J'ai bien conscience que, pour un certains nombre de personnes, ces chemins de traverse que j'emprunte représentent autant de faux pas qui me décrédibilisent à leurs yeux ; un de ces petits marquis qui s'érigent aujourd'hui en arbitres des élégances sur les réseaux sociaux m'aura ainsi moqué de préférer un bon vieux Pink Floyd à un disque raté de musique napolitaine qu'il présentait en l'affublant de la quincaillerie superlative qui lui tient lieu de discours. Pour les gens de ma génération (j'aurai 45 ans à la fin de cette année), je veux croire que les frontières entre les genres ne sont plus aussi étanches qu'elles purent l'être pour d'autres et qu'il est possible de passer du XV e siècle de Wolkenstein au New-York électrique d'Interpol sans avoir besoin de se justifier, quand bien même je donne le sentiment de le faire ici, ma parole étant publique. Peut-être aussi dois-je au fait d'avoir trouvé dans mon biberon les Beatles et Pink Floyd avant même de connaître le nom de Mozart de n'avoir développé, quand je l'ai rencontré et adopté, aucun esprit de caste et d'avoir eu la chance de conserver un pied dans chaque univers.
Voici donc douze reflets de ce que fut mon année 2014 sur ces chemins buissonniers retrouvés avec un bonheur confinant parfois à l'ivresse.
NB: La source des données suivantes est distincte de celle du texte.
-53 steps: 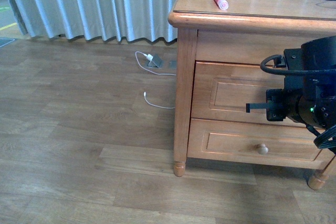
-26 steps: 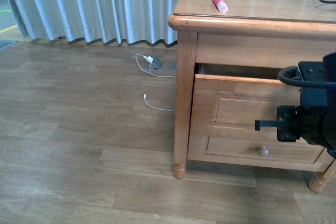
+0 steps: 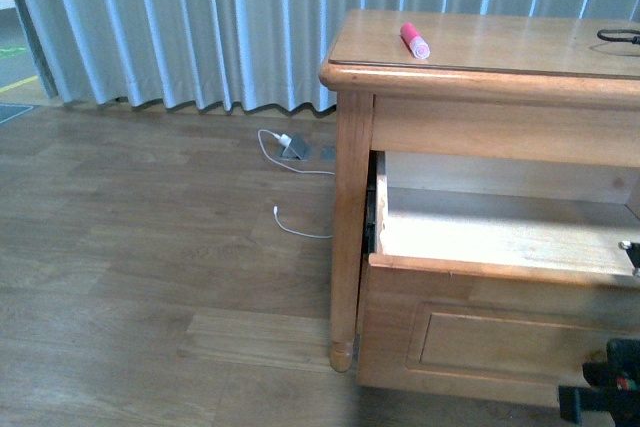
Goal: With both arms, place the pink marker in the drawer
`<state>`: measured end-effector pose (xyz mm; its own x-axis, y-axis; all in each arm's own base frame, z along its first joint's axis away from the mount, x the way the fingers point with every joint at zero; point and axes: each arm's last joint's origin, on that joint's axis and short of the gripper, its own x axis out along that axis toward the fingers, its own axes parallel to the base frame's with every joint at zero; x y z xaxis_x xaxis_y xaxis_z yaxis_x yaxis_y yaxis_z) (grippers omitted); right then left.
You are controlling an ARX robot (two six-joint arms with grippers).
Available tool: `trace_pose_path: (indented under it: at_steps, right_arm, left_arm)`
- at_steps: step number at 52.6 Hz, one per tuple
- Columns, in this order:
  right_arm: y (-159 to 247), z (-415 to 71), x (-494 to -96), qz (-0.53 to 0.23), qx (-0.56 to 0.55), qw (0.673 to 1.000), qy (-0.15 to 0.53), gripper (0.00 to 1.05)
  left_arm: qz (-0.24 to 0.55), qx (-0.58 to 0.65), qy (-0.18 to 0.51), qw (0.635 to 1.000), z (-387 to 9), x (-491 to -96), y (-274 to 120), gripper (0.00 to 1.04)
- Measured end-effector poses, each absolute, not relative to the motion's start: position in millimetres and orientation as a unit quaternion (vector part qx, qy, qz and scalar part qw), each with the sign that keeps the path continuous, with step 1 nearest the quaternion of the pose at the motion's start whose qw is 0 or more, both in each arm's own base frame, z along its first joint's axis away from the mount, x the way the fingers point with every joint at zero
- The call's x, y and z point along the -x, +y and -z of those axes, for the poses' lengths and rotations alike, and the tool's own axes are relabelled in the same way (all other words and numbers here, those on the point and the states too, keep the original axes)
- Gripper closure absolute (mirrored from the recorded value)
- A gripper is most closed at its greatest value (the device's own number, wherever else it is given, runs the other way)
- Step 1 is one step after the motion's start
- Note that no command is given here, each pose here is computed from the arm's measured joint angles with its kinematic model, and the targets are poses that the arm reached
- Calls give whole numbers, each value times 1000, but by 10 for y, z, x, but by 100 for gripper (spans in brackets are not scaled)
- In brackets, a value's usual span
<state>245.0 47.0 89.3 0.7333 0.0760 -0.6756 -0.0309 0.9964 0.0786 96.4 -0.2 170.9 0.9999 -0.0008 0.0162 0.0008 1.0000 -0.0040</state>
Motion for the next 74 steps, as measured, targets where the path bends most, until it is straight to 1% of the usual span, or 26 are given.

Je m'en suis tenu aux catégories album, chanson et découverte de l'année demandés dans l'exercice initial, mais tout est sur le cliché qui accompagne ces quelques lignes.
La tentation est grande, bien entendu, de tenter de deviner la part d'autobiographie qui se cache sous l'initiale du titre, et si l'on peut imaginer que cette dimension de miroir n'est pas absente, le fait n'a pas, en soi, une si grande importance. Ce que l'on retient au fil des écoutes de ce disque chaleureux et intime que sa construction et sa production également impeccables n'empêchent pas de regarder l'auditeur dans les yeux et de lui murmurer à l'oreille, c'est l'impression de se trouver face à une réalisation que son équilibre rend déjà classique.
Extrait choisi : Noxolo
Extrait choisi : Stars make progress
First mind se révèle un premier album d'une grande richesse qui souligne aussi bien le savoir-faire de son auteur que sa capacité à savoir s'entourer pour donner corps à ses projets. On sait gré à Nick Mulvey d'avoir, comme tout bon peintre, résisté à la tentation de l'effet pittoresque pour lui-même et d'avoir préféré le mettre entièrement au service d'un disque qui parle de voyages et d'amour avec pudeur et fièvre.
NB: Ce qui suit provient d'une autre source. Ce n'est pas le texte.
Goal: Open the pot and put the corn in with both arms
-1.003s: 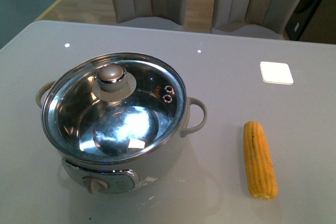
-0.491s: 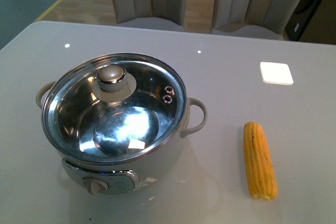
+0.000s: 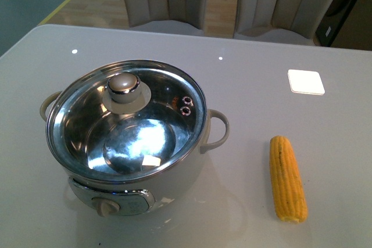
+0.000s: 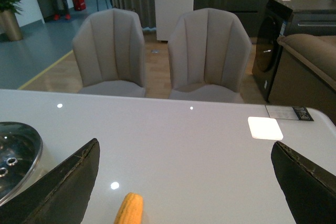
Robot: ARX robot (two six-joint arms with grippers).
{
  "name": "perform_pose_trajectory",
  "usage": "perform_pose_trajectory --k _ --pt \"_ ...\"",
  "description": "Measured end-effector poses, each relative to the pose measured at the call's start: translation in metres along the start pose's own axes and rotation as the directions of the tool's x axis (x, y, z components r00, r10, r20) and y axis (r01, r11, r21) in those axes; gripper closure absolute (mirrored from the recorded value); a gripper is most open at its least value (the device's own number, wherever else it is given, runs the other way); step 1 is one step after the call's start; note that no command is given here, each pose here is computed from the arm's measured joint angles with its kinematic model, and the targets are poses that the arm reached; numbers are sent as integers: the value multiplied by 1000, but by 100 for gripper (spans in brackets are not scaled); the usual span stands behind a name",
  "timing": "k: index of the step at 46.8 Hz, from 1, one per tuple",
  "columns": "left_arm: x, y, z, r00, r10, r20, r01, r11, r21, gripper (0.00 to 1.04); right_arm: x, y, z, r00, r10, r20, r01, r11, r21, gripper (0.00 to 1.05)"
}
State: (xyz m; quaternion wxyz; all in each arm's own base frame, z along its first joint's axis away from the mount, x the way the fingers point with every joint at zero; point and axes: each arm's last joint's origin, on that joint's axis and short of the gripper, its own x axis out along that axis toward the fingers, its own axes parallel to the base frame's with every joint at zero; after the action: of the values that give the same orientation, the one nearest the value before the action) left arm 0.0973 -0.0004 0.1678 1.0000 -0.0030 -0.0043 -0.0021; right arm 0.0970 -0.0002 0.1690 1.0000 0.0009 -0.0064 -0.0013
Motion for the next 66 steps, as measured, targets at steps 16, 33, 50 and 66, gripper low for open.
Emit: perform_pose_trajectory --k 16,33,50,66 --pt "4 -3 -9 874 275 -401 -301 953 -3 7 0 0 0 1000 1 1 -1 1000 0 9" --pt "42 -20 10 892 241 -383 -284 957 -60 7 0 0 0 1000 1 1 -1 1000 0 9" --pt "122 -66 -1 940 116 -320 -142 988 -59 7 0 0 0 1000 1 1 -1 1000 0 9" --pt "167 -108 -37 934 -2 -358 -14 999 -42 7 0 0 0 1000 0 1 0 1000 0 9"
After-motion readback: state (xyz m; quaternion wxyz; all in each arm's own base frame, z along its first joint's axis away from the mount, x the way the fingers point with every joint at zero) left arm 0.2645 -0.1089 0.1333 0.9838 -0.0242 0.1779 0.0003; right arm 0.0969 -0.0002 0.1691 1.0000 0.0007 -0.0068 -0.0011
Extrait choisi : I don't want to go home
2 juin - Isaac Delusion
Chacun abordera ce disque avec la sensibilité qui lui est propre. Certains retiendront avant tout son caractère globalement enjoué et sensuel - notons que même si l'électronique est évidemment reine ici, le soin apporté à la réalisation et la présence d'instruments acoustiques lui apportent une véritable chaleur -, d'autres le liront comme la bande-son rêvée, dans tous les sens du terme, des longues soirées de fête où l'on se croise et parfois se frôle sans toujours se rencontrer, des promenades en lisière d'océan ou sous les dunes sous des cieux gonflés de nostalgie.
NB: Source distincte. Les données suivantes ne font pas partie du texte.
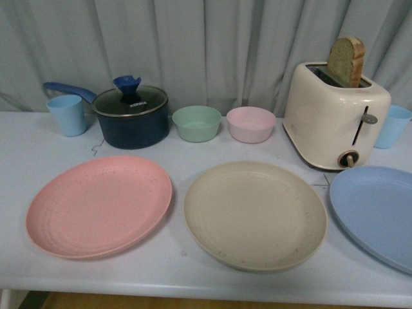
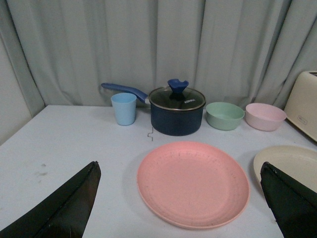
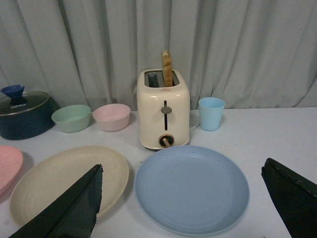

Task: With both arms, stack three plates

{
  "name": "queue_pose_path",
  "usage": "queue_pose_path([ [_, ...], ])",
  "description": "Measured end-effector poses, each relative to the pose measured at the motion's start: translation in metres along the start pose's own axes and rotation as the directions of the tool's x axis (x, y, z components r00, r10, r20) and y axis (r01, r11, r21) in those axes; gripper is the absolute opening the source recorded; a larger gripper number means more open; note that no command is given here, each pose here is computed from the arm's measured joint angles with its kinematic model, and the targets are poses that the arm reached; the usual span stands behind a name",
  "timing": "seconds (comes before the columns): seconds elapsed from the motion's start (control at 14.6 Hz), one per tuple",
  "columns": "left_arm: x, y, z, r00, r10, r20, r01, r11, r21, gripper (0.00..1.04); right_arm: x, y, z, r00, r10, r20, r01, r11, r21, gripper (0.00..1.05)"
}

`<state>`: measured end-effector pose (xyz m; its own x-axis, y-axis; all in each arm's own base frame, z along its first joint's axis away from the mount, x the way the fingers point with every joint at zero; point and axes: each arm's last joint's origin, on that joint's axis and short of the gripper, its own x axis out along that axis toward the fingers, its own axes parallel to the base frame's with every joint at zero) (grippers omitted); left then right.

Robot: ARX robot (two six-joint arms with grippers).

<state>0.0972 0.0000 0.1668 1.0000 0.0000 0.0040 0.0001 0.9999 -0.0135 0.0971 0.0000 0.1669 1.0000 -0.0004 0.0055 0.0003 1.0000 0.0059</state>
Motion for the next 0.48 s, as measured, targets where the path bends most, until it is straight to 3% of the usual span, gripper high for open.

Extrait choisi : A little bit too high
J'aurais dû détester ce disque avec ses textes mélangeant allègrement français et anglais, mais dès que je lui ai accordé de l'attention, je suis tombé sous le charme de ces chansons dont certains se sont plu à dénigrer la naïveté des paroles, qui me semble plutôt la recherche d'une certaine simplicité tranchant avec le caractère très étudié d'arrangements pensés et léchés dans les moindres détails. On aurait d'ailleurs pu craindre que ce côté très technique engendrât de la froideur, mais c'était compter sans une musicienne pour laquelle le corps est également un moyen d'expression et qui fait souffler sur les machines un souffle incroyablement organique.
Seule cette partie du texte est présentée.